How do closures work behind the scenes? (C#)

C

4

49

I feel I have a pretty decent understanding of closures, how to use them, and when they can be useful. But what I don't understand is how they actually work behind the scenes in memory. Some example code:

public Action Counter()
{
    int count = 0;
    Action counter = () =>
    {
        count++;
    };

    return counter;
}

Normally, if {count} was not captured by the closure, its lifecycle would be scoped to the Counter() method, and after it completes it would go away with the rest of the stack allocation for Counter(). What happens though when it is closured? Does the whole stack allocation for this call of Counter() stick around? Does it copy {count} to the heap? Does it never actually get allocated on the stack, but recognized by the compiler as being closured and therefore always lives on the heap?

For this particular question, I'm primarily interested in how this works in C#, but would not be opposed to comparisons against other languages that support closures.

Cris answered 18/12, 2009 at 14:47 Comment(6)

Great question. I am not sure, but yes, you can keep the stack frame around in C#. Generators use it all the time (thing LINQ for data structures) which rely on yield under the hood. Hopefully I am not off the mark. if I am, I will learn a great deal. – Jebel 18/12, 2009 at 14:53

yield turns the method into a separate class with a state machine. The stack itself isn't kept around, but the stack state is moved into class state in a compiler-generated class – Nozicka 18/12, 2009 at 14:55

@thecoop, do you have a link explaining this please? – Jebel 18/12, 2009 at 15:1

Sure, read this series if you want to understand how iterators are built: blogs.msdn.com/oldnewthing/archive/2008/08/12/8849519.aspx – Idler 18/12, 2009 at 15:18

You absolutely CANNOT "keep the stack frame around". The stack frame is on the stack! How would we pop the stack if we were keeping it alive? – Idler 18/12, 2009 at 15:19

Jon Skeet has a section about this in "C# in depth" :) (He even answers questions before they are asked now!?) – Hierodule 18/12, 2009 at 15:44

S

35

The compiler (as opposed to the runtime) creates another class/type. The function with your closure and any variables you closed over/hoisted/captured are re-written throughout your code as members of that class. A closure in .Net is implemented as one instance of this hidden class.

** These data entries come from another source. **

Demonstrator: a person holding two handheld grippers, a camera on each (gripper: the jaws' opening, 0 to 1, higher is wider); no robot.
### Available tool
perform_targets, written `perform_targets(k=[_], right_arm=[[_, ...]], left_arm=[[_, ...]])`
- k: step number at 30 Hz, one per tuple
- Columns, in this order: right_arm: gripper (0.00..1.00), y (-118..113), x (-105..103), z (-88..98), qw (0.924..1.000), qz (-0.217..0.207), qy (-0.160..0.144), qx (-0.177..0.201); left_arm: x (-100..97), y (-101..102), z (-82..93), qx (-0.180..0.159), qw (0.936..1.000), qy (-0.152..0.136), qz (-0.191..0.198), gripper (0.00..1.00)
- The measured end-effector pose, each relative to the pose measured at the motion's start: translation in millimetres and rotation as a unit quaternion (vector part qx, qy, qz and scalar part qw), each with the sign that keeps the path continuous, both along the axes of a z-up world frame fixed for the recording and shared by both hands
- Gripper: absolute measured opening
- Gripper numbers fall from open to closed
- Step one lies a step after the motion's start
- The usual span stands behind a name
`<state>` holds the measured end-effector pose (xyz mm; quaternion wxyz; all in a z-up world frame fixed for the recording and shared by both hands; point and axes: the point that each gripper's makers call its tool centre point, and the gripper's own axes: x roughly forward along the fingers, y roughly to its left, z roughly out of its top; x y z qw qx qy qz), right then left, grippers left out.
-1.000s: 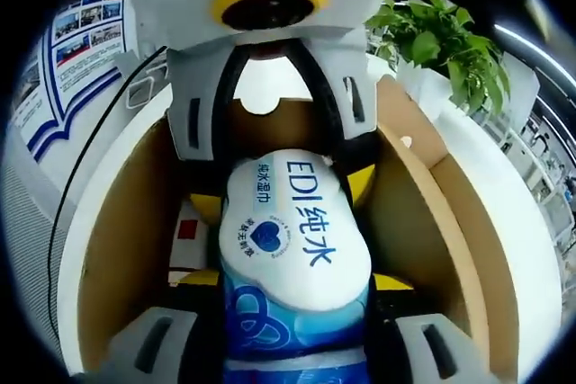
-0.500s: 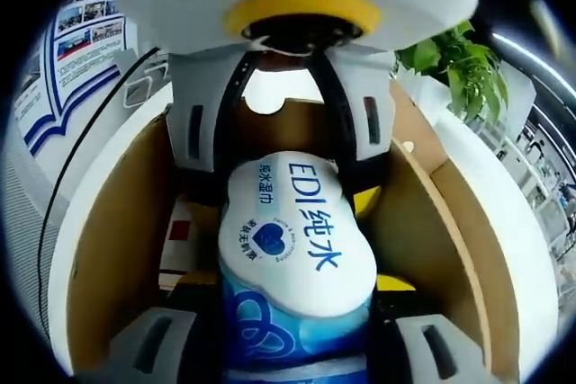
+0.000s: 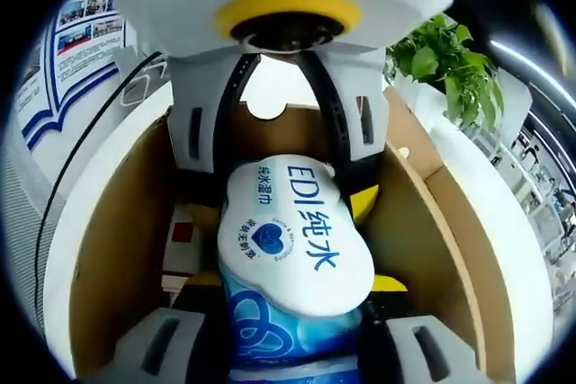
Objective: Operate the shoe box by opening the lid, removing the specified soft item, and placing it in the target area until the item is outside and the box remains undamaged.
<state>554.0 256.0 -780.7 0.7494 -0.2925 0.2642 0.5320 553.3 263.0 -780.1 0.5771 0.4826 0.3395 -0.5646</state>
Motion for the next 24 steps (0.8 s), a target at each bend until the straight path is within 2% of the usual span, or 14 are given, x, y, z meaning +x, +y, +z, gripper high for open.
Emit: perform_targets(k=[12,24], right_arm=[[0.49,0.7,-2.0,5.8,1.0000,-0.003,-0.007,0.005],[0.49,1.0,-4.1,24.3,0.9997,0.003,-0.021,0.011]], left_arm=[[-2.4,0.7,5.4,0.012,0.9999,0.000,-0.006,0.63],[-5.3,0.8,24.2,0.015,0.9999,-0.004,-0.004,0.61]])
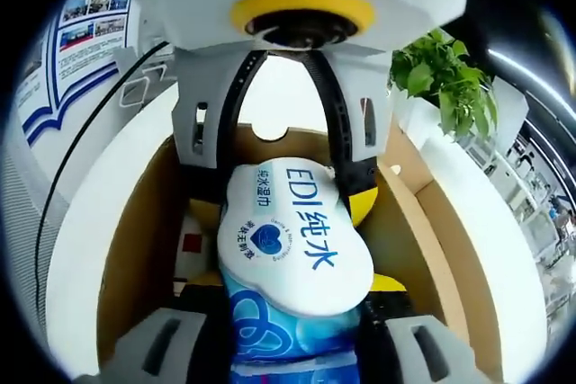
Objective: Operate the shoe box by opening the lid, removing the specified soft item, and placing it in the target area until the item is outside and the box remains undamaged.
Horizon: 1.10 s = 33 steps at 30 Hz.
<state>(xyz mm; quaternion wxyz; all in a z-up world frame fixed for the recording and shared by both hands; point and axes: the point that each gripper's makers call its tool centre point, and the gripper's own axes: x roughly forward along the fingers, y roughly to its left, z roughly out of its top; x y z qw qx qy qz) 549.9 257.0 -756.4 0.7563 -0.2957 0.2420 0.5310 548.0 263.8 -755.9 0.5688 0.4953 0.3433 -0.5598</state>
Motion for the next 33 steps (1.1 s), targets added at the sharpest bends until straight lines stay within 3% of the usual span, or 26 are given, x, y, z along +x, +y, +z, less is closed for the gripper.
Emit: perform_targets(k=[16,26,33], right_arm=[[0.49,0.1,-2.0,40.4,0.9996,-0.002,-0.016,0.023],[0.49,1.3,-8.1,64.1,0.9993,0.004,-0.015,0.033],[0.49,-9.8,-13.7,77.4,0.9993,0.006,-0.010,0.037]], left_arm=[[-1.6,0.8,39.6,0.012,0.9998,-0.016,-0.005,0.61],[-9.1,1.7,63.9,0.019,0.9997,-0.014,-0.001,0.61],[-14.0,-8.0,76.3,0.020,0.9998,-0.007,0.001,0.61]])
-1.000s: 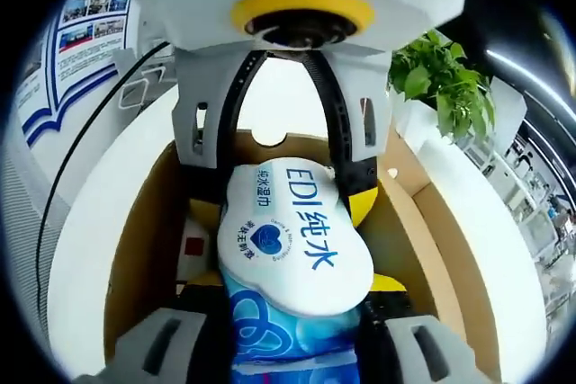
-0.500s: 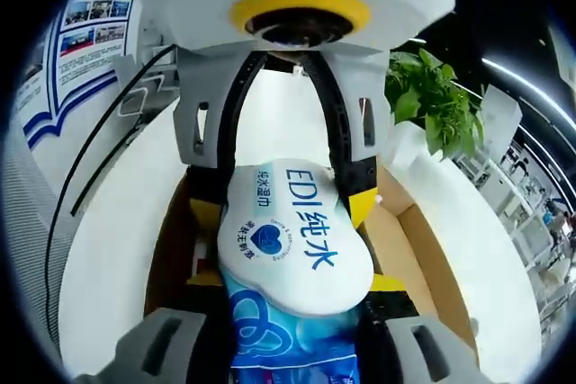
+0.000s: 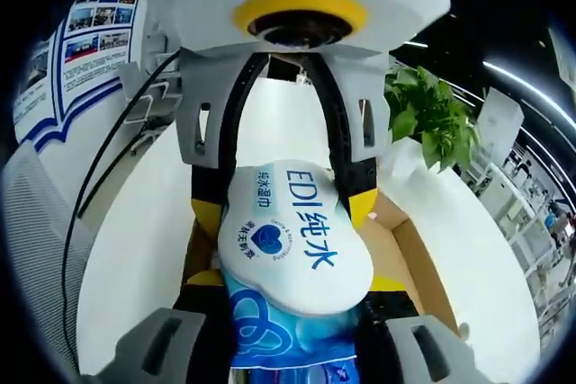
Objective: Operate the shoe box by opening the lid, removing the specified soft item, and placing it in the target area until the item is outside and the box remains undamaged.
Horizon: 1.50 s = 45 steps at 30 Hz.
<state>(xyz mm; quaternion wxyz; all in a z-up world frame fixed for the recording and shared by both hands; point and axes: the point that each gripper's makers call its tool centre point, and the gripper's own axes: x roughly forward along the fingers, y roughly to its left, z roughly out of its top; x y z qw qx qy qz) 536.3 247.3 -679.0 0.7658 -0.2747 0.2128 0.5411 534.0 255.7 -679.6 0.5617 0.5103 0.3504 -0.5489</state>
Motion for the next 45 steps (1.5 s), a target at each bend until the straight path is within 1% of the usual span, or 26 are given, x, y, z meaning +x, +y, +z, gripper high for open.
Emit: perform_targets(k=[16,23,32,42,45], right_arm=[[0.49,-44.2,-7.2,26.0,0.9999,-0.009,0.003,0.004],[0.49,-67.1,-12.6,30.8,0.9999,-0.009,0.005,-0.003],[0.49,-94.2,-20.2,33.7,0.9998,-0.020,0.010,0.000],[0.49,-138.2,-24.2,34.5,0.9994,-0.032,0.015,-0.004],[0.49,-147.9,-25.5,34.5,0.9993,-0.033,0.017,-0.005]], left_arm=[[-6.5,-45.3,25.1,-0.003,0.9999,0.007,-0.012,0.61],[-8.6,-65.8,27.7,-0.014,0.9998,0.010,-0.013,0.61],[-12.5,-94.2,29.7,-0.013,0.9995,0.016,-0.024,0.61],[-16.1,-137.9,29.3,-0.021,0.9989,0.021,-0.035,0.61],[-17.3,-147.9,29.1,-0.023,0.9988,0.024,-0.038,0.61]])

That means your count variable is a member of a different class entirely, and the lifetime of that class works like any other clr object; it's not eligible for garbage collection until it's no longer rooted. That means as long as you have a callable reference to the method it's not going anywhere.

Schmid answered 18/12, 2009 at 14:51 Comment(5)

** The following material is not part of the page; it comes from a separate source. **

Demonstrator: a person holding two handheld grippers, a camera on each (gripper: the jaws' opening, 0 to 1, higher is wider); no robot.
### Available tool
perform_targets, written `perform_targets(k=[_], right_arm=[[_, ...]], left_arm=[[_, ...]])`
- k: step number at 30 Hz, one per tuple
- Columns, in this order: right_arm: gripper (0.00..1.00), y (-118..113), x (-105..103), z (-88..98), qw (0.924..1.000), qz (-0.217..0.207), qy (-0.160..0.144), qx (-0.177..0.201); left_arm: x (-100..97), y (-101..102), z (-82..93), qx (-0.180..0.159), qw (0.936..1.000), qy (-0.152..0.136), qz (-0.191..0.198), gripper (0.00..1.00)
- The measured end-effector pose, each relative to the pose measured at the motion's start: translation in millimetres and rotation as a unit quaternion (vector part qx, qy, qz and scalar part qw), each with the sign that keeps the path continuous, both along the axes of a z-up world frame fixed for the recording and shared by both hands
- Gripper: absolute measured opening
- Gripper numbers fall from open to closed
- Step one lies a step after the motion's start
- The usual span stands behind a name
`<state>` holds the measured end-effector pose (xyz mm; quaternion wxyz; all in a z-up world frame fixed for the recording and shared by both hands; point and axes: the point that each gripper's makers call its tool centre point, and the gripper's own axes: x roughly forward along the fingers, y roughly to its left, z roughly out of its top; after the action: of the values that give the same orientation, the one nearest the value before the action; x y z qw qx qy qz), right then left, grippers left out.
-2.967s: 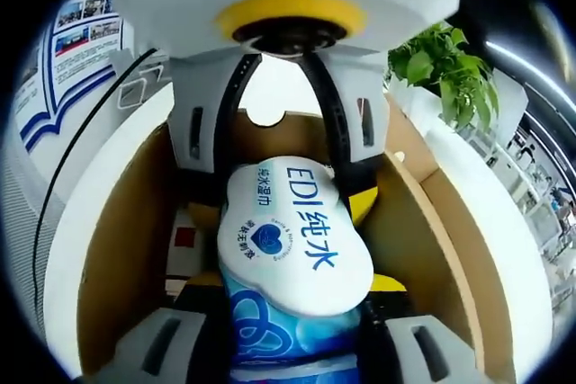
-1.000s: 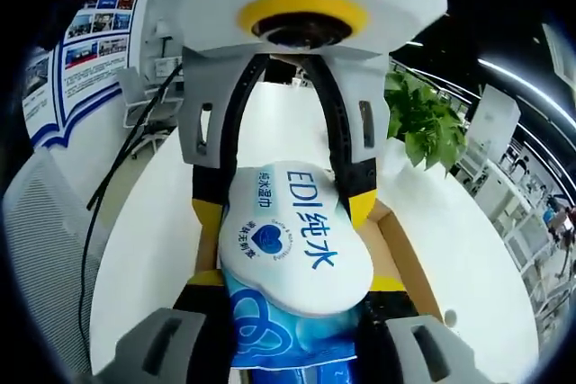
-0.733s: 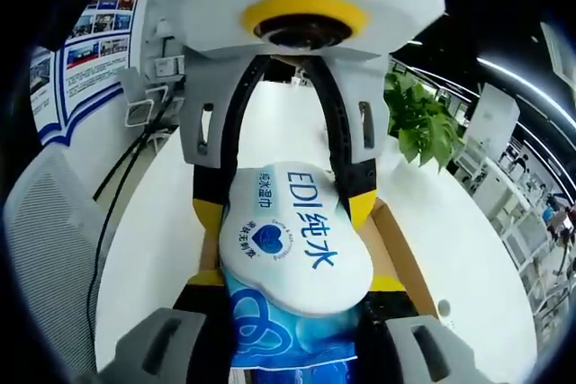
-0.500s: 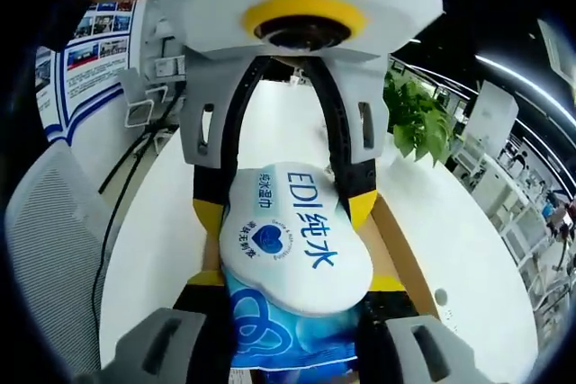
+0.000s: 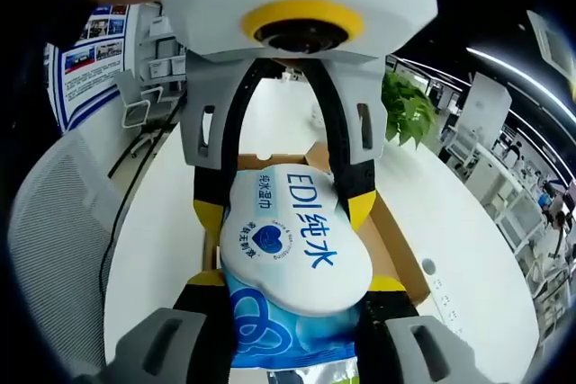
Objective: Operate the shoe box by opening the lid, removing the specified soft item, and placing it in the target area until the item is outside and the box remains undamaged.
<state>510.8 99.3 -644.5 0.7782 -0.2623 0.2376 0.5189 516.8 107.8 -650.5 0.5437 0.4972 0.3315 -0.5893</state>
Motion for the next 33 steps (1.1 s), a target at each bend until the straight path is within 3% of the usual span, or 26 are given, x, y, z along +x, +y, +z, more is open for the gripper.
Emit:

Inspect the code in question with Reflector to see an example of this – Caras 18/12, 2009 at 14:54

...just look for the ugliest named class in your solution. – Ringnecked 18/12, 2009 at 15:3

Does that mean a closure will result in a new heap allocation, even if the value being closured is a primitive? – Cris 11/11, 2010 at 17:14

@Cris - I wouldn't call it 'new', because as far as the resulting code is concerned your primitive was always on the stack. The needed closure is created at the same time as whatever object that will use the closure is created. – Schmid 11/11, 2010 at 17:31

s/always on the stack/always on the heap/ – Schmid 11/11, 2010 at 21:37

I

50

Your third guess is correct. The compiler will generate code like this:

private class Locals
{
  public int count;
  public void Anonymous()
  {
    this.count++;
  }
}

public Action Counter()
{
  Locals locals = new Locals();
  locals.count = 0;
  Action counter = new Action(locals.Anonymous);
  return counter;
}

Make sense?

Also, you asked for comparisons. VB and JScript both create closures in pretty much the same way.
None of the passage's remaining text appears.